Abstract

Abstract Glioblastoma (GBM) is recognized as one of the deadliest forms of cancer, despite aggressive therapy consisting of maximal surgical resection followed by concurrent radiation and chemotherapy, the median survival remains ~15 months. Glioma stem cells (GSCs) possess potent tumor-initiating properties and comprise a cellular hierarchy that is responsible for treatment resistance and progression. Specifically targeting GSCs has been considered a promising therapeutic approach, however no clear method has been identified. Histologically, it is known that GSCs are found in perivascular and pseudsopalisading regions of GBM. Similarly, platelet aggregates are often found in pseudsopalisading necrotic regions, suggesting a potential interaction between platelets and GSCs due to their spatial locations. High platelet counts have been associated with poor clinical outcome in many cancers including ovarian and endometrial cancer. While platelets are known to affect progression of other tumors, mechanisms by which platelets influence GBM oncogenesis are unknown. Our work aimed to understand the crosstalk between GSCs and platelets within GBM solid tumors that work to enhance disease progression and treatment resistance.
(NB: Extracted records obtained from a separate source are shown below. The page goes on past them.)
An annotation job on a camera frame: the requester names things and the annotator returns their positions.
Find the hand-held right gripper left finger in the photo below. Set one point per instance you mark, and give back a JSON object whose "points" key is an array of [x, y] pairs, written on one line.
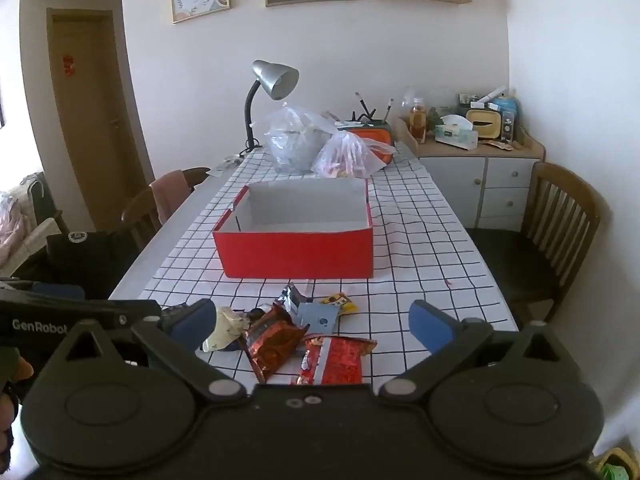
{"points": [[192, 324]]}

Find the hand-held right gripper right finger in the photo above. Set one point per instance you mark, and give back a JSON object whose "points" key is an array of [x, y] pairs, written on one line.
{"points": [[432, 327]]}

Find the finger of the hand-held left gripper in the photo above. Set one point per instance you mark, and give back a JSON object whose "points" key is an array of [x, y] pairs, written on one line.
{"points": [[172, 312]]}

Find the copper foil snack packet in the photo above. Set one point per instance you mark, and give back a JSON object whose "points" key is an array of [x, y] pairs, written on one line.
{"points": [[272, 345]]}

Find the yellow snack packet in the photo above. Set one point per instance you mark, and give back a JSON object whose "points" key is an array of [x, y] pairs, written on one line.
{"points": [[337, 303]]}

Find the red snack packet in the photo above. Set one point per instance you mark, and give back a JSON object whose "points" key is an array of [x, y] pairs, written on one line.
{"points": [[332, 360]]}

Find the red cardboard box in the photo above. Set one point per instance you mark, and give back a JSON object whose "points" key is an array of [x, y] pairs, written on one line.
{"points": [[300, 252]]}

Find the person's left hand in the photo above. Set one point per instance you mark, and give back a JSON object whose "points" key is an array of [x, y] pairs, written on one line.
{"points": [[24, 367]]}

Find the cream paper wrapper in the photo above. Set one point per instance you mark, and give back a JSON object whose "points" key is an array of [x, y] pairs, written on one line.
{"points": [[222, 332]]}

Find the black bag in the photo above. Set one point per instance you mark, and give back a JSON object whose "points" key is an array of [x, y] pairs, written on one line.
{"points": [[95, 260]]}

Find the black checked white tablecloth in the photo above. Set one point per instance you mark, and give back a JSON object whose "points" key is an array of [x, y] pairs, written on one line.
{"points": [[425, 240]]}

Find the sofa with clothes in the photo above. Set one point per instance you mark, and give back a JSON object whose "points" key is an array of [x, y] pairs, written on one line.
{"points": [[25, 220]]}

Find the wooden chair with cloth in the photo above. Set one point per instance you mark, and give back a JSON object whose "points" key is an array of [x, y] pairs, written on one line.
{"points": [[137, 215]]}

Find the pink cloth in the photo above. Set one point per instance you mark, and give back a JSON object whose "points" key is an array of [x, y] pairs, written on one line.
{"points": [[167, 195]]}

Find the white wooden-top cabinet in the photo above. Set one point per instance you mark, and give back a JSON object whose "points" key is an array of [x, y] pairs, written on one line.
{"points": [[500, 180]]}

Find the dark wooden chair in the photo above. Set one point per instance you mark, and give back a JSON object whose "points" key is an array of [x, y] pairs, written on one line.
{"points": [[565, 220]]}

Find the white green tissue box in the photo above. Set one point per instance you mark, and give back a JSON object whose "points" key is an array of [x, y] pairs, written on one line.
{"points": [[455, 132]]}

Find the orange case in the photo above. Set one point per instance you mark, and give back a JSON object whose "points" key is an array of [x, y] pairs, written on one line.
{"points": [[372, 137]]}

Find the amber glass jar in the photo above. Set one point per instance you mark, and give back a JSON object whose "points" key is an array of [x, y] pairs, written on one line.
{"points": [[418, 122]]}

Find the large clear plastic bag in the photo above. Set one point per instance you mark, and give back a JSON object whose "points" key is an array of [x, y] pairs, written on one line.
{"points": [[292, 140]]}

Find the yellow tissue holder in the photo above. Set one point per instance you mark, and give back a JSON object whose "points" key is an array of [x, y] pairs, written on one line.
{"points": [[484, 122]]}

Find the silver desk lamp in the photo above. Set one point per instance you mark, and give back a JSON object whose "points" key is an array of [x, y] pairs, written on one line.
{"points": [[274, 80]]}

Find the red door sticker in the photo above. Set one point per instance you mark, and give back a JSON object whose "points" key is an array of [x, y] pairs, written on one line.
{"points": [[68, 63]]}
Our clinical studies suggest elevated platelet counts positively correlate with tumor growth and negatively correlate to overall patient survival. We found platelets and GSC co-localization in GBM solid tissue; platelet exposure to GSCs results in increased proliferation of GSCs specifically, by increasing the self-renewing capacity of GSCs in a dose dependent manner, and resulted in an increased “Stem-like” transcriptional pattern. Consequently, inhibiting the GSC-platelet interaction results in a decrease in GSC renewal and stemness. These results introduce a novel interaction between GSCs and platelets and elucidate a novel therapeutic approach specifically targeting GSCs by disrupting the GSC-platelet interaction.